**Your goal**
Return only those lines of the material that contain "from".

______

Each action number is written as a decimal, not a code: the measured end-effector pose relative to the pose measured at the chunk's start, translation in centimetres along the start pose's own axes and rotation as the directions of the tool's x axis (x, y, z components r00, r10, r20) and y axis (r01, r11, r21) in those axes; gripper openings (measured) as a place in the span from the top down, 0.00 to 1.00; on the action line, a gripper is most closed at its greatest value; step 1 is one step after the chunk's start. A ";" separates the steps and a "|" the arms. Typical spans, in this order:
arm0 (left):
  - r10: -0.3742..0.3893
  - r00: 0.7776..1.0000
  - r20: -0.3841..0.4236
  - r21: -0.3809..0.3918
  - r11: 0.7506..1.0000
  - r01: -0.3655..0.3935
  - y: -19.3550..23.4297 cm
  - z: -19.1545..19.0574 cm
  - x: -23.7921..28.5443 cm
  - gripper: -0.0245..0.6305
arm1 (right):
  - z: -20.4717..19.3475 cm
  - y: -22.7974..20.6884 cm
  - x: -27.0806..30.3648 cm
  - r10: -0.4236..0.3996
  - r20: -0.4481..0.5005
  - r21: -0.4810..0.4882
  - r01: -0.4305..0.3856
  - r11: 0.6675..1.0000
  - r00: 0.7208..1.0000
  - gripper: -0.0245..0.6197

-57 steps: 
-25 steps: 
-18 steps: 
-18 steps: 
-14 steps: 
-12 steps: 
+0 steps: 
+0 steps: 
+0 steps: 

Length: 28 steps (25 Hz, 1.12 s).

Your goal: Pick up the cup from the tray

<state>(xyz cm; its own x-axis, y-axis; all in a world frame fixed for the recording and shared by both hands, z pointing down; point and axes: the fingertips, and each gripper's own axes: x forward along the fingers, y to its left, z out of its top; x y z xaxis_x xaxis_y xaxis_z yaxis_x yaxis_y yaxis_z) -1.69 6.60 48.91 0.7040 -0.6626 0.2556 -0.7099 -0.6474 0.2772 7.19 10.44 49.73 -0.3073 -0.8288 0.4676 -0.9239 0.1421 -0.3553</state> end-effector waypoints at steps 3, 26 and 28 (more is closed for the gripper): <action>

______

**Answer section**
Each action number is written as a decimal, not a code: the measured end-effector pose relative to the pose measured at the chunk's start, translation in centimetres along the start pose's own axes and rotation as the directions of the tool's x axis (x, y, z components r00, r10, r20) and y axis (r01, r11, r21) in those axes; gripper openings (measured) as a place in the span from the top down, 0.00 to 1.00; on the action line, a gripper is most closed at its greatest value; step 1 is one step after the chunk's start. A ";" separates the steps and a "|" the arms. Typical spans, in this order:
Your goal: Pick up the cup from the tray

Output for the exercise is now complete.